Batman: Years later, another Doc trademark is incorporated into the Batman comics in “Batman #2”. Now the idea that crime is a disease cured by a brain operation is one that is central to the Doc Savage mythos.
- Robin asks, “What’s your plan Batman?”
- Batman replies, “My plan is to abduct the Joker from the hospital before he becomes strong and wily enough to slip through the hands of the police.
- Then we’ll take him to a famous brain specialist for an operation, so that he can be cured and turned into a valuable citizen.”
Text from “The Vanisher” Manuscript
Text in the manuscript cut from the published edition of “The Vanisher” explains that Doc Savage was politically connected with the governor. Doc was able to obtain pardons for the men he had surgically rehabilitated.

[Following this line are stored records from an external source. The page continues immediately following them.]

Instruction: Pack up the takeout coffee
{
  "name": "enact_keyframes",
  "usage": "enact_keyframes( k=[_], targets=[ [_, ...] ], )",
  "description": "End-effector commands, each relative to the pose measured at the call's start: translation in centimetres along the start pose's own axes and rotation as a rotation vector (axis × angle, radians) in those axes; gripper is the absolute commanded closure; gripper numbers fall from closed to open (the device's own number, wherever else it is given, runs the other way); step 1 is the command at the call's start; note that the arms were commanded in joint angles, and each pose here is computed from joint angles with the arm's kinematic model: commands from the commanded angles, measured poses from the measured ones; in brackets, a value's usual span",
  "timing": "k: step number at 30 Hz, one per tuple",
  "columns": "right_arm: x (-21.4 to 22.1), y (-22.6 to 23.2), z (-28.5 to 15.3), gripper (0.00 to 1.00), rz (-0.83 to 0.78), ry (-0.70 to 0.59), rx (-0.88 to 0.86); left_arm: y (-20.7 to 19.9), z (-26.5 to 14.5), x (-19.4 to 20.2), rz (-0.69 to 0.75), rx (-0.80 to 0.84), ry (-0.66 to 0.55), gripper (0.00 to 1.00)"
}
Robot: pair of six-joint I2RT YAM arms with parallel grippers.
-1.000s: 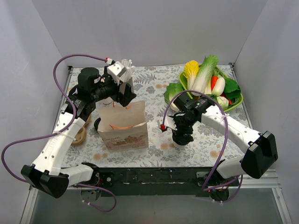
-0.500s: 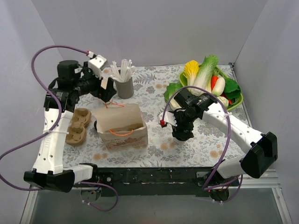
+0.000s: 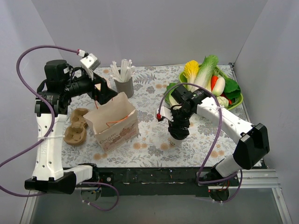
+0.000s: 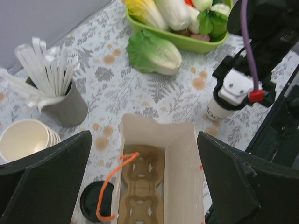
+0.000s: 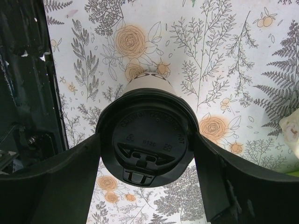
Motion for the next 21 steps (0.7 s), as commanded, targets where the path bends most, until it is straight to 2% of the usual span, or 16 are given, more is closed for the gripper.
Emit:
enact_keyframes(
  k=[1,2,5,6,9,11,15,16,21],
  targets=[
    [-1.3,-1.2,-1.1,0.97,0.014,-0.056,0.041,-1.2,0.2,-5.0,-0.010,0.070,-0.151,0.02],
    [-1.3,-1.4,-1.1,0.99,0.021,-0.055,0.053,-0.4,0.2,-5.1,-0.004,0.014,-0.144,0.02],
    [-1.3,-2.2,-1.7,0.99,0.057,-0.063,0.091,2.9,-1.3,-4.6,0.065,-0.217,-0.019,0.02],
    [-1.2,-2.5,-1.9,0.99,0.085,-0.064,0.105,3.3,-2.9,-4.2,0.061,-0.304,0.038,0.02],
    [-1.2,-3.3,-2.3,0.99,0.135,-0.092,0.136,3.4,-4.6,-3.5,0.112,-0.352,0.135,0.02],
    [-1.3,-3.7,-2.7,0.99,0.158,-0.105,0.159,1.4,-6.3,-3.6,0.152,-0.342,0.092,0.02],
    [-1.8,-5.8,-3.7,0.99,0.212,-0.162,0.222,1.0,-6.5,0.3,0.093,-0.345,0.163,0.02],
    [-2.0,-6.4,-3.9,0.99,0.229,-0.177,0.230,2.0,-5.7,2.9,0.049,-0.358,0.244,0.02],
    [-4.2,-8.9,-7.5,0.99,0.227,-0.281,0.316,3.5,-4.6,7.6,-0.037,-0.399,0.353,0.04]
  ],
)
Point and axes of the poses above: each gripper's point midway between its finger pads, its own z axis out along the fingers, its own y axis along the line the jaws close on, x = y × z, the point moved 3 cm from there along -z, back along the fingers, and after that the axes turned 10 degrees about -z, right-handed, at the moved point
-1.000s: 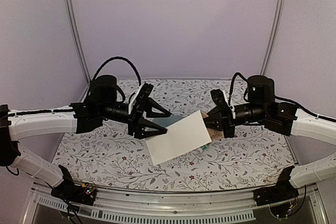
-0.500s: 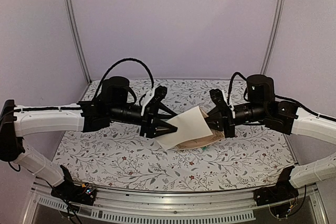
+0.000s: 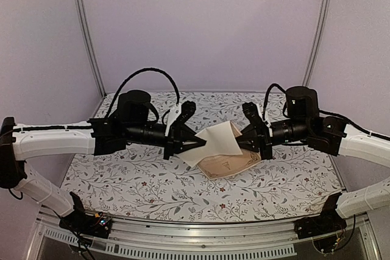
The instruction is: Place the letter into the envelope and seal it
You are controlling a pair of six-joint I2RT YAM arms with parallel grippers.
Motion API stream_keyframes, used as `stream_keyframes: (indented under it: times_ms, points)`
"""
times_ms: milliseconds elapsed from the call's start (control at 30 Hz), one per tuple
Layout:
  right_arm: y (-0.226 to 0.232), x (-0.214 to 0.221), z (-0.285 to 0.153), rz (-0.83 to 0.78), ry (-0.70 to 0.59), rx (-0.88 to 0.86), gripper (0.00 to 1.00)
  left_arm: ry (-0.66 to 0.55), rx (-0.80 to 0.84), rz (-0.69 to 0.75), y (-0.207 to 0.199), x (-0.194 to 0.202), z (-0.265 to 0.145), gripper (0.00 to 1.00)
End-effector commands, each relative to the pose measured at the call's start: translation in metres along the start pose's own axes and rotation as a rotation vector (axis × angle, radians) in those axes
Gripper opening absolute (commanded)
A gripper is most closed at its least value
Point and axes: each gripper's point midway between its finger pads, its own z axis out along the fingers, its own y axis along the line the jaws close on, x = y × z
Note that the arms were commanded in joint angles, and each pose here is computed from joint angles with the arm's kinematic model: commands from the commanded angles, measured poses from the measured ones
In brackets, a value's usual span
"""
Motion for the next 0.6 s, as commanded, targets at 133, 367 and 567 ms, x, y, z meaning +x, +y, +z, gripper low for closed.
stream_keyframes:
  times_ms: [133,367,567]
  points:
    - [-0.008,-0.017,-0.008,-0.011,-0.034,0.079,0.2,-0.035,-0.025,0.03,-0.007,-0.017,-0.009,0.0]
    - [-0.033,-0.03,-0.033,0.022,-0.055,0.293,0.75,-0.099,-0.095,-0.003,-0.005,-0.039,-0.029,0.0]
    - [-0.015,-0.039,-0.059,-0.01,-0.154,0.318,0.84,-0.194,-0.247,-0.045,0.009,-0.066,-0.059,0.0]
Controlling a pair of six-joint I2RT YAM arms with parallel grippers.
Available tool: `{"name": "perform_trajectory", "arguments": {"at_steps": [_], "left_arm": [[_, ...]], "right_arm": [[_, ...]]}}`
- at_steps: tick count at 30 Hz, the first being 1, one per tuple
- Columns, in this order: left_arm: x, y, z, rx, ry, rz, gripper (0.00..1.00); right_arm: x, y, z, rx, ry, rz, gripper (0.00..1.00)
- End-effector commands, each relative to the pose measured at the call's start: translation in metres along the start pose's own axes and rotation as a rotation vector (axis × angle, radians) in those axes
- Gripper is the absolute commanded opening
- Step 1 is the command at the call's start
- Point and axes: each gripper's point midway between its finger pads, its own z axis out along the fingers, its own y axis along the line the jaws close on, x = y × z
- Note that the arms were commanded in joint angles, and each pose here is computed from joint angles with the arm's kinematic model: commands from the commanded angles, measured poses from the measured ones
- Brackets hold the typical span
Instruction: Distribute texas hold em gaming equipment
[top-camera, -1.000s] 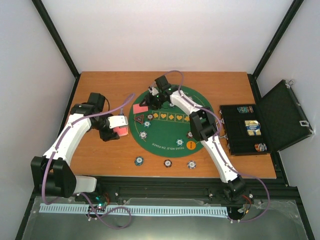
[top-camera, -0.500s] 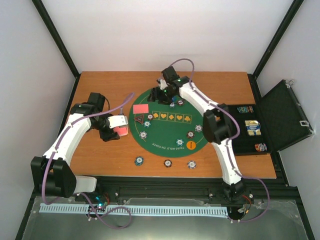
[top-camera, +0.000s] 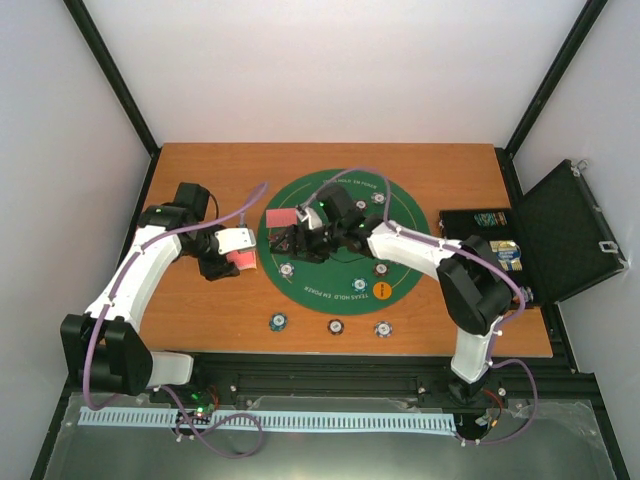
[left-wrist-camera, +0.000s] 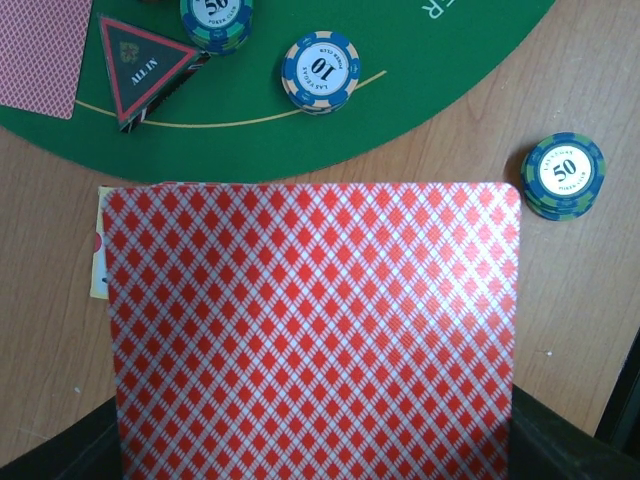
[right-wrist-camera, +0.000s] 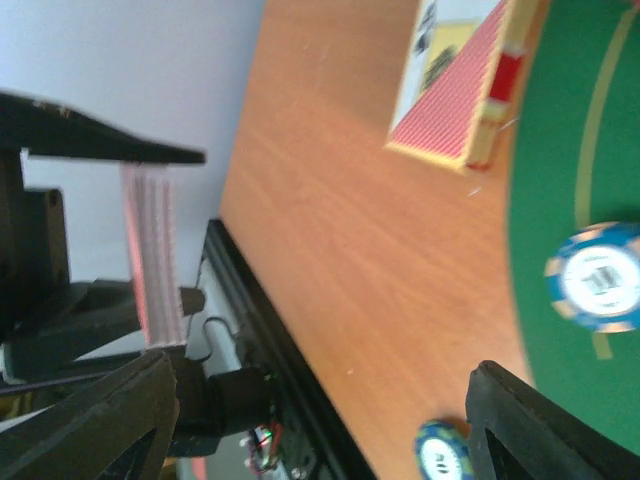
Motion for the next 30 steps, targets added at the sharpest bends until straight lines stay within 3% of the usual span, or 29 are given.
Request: {"name": "perform_trajectory", "arguments": {"at_steps": [1, 11, 30], "left_arm": [[-0.01, 0.0, -0.014, -0.016, -0.033, 0.02, 0.25], [-0.01, -0.006, -0.018, -0.018, -0.039, 0.034, 0.24], [-0.013, -0.011, -0.025, -0.025, -0.063, 0.058, 0.22]], "right_arm": [[0.005, 0.061, 0.004, -0.185, -0.026, -0.081, 0.79], [0.025, 0.072, 0.033, -0.247, 0.008, -0.07, 0.77], [0.022, 0.09, 0.084, -0.335, 0.065, -0.027, 0.7]]}}
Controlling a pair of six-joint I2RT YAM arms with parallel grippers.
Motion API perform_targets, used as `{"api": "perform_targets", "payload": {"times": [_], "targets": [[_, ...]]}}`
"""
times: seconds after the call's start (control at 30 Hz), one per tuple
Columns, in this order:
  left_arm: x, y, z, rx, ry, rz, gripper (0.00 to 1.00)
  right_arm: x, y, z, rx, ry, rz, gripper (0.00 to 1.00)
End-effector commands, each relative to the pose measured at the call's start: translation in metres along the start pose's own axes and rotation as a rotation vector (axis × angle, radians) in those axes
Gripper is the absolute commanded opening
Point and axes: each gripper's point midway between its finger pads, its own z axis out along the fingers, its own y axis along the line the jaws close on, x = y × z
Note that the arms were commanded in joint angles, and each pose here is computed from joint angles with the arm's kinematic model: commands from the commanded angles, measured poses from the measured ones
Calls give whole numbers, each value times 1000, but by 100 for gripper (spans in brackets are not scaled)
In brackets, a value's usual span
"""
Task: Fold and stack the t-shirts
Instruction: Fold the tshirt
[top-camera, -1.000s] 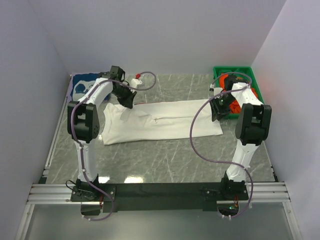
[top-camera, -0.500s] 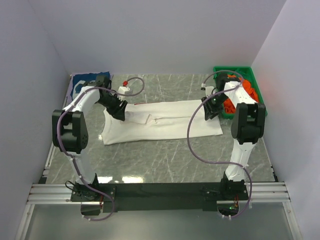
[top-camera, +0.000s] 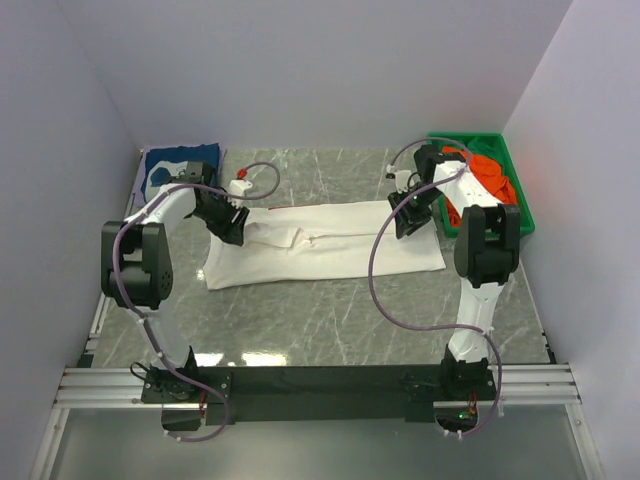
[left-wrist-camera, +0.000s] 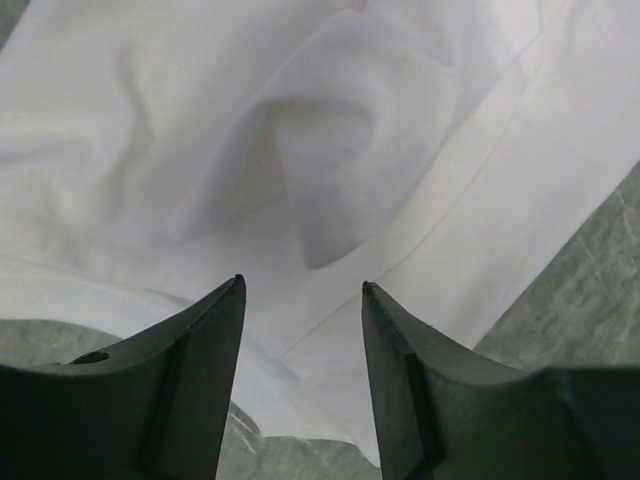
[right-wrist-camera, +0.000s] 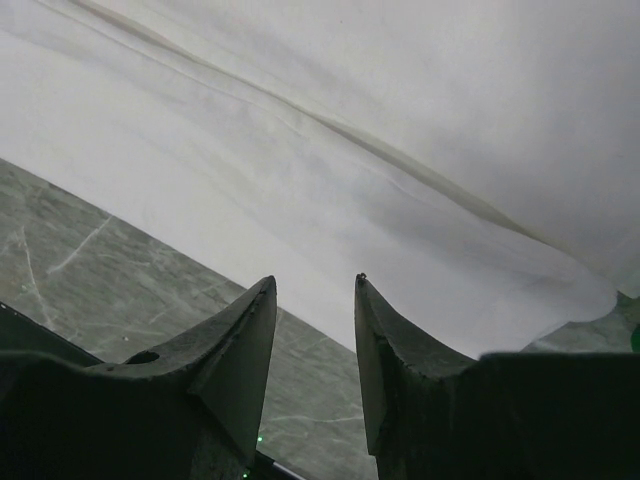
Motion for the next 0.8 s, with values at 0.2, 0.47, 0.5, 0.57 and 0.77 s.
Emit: {"api": "perform_targets", "payload": {"times": [0.2,0.47,0.5,0.57,0.77], "targets": [[-7,6,24,42,22,15,48,-9,0,0,17,-21,-21,45],[-40,23,-9,-88,-30,113,1,-8,-2,-1,26,-17,-17,44],[-40,22,-15,-93,-19,128,1,-8,-3,-2,27,-19,-16,44],[-44,25,-25,-122,-13,164,1,-7,-2,0,24,-12,-18,44],[-7,17,-29,-151,120,349,1,-1,-5,0,33,7,-27,43]]}}
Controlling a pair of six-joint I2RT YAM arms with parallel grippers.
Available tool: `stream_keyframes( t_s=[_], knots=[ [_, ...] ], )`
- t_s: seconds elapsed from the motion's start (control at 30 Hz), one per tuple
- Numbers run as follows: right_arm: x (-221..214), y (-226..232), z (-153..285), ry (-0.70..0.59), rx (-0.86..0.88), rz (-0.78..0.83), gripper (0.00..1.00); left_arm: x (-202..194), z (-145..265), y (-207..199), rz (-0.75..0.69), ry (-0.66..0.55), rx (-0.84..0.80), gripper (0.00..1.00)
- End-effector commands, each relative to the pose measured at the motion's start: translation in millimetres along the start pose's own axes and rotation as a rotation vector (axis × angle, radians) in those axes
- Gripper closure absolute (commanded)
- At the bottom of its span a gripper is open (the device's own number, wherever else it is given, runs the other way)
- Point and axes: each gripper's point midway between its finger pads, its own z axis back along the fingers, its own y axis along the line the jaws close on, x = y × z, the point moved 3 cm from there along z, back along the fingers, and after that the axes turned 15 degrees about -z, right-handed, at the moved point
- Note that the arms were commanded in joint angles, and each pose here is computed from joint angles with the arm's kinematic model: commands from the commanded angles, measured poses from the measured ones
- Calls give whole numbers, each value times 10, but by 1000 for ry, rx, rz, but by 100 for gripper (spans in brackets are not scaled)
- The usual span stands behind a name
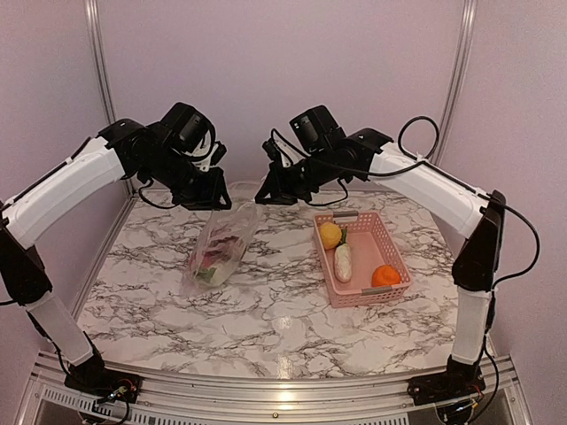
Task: Place the food in the zip-top bag and seal the zipper
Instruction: Adjust the zipper food storage bag at the center of the board.
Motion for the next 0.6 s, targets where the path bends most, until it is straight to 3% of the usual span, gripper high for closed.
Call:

Many years ago on one of the older discussion groups, someone suggested that Doc might be a federal judge. He could be a special United States Prosecutor and the Crime College could be a very special federal prison. But none of that is really necessary. Doc Savage was a medical doctor and probably a psychiatrist. He would be able to have criminals institutionalized whereby they could be cured of their mental imbalance.
There was a Jack London story titled “A Thousand Deaths” which was published in 1899. The narrator is held captive by a scientists and subjected to multiple deaths followed by resuscitation. A 1939 move titled “Torture Ship” was advertised as being based on this Jack London story. However, it has more akin with the Doc Savage theory of glands than anything Jack London ever envisioned. In the movie, Dr. Herbert Stander is a medical doctor and famous glandular expert. He charters a ship and skips out of town ahead of a grand jury’s pending indictment. Once at sea, he begins conducting experiments using a group of criminals he enticed aboard.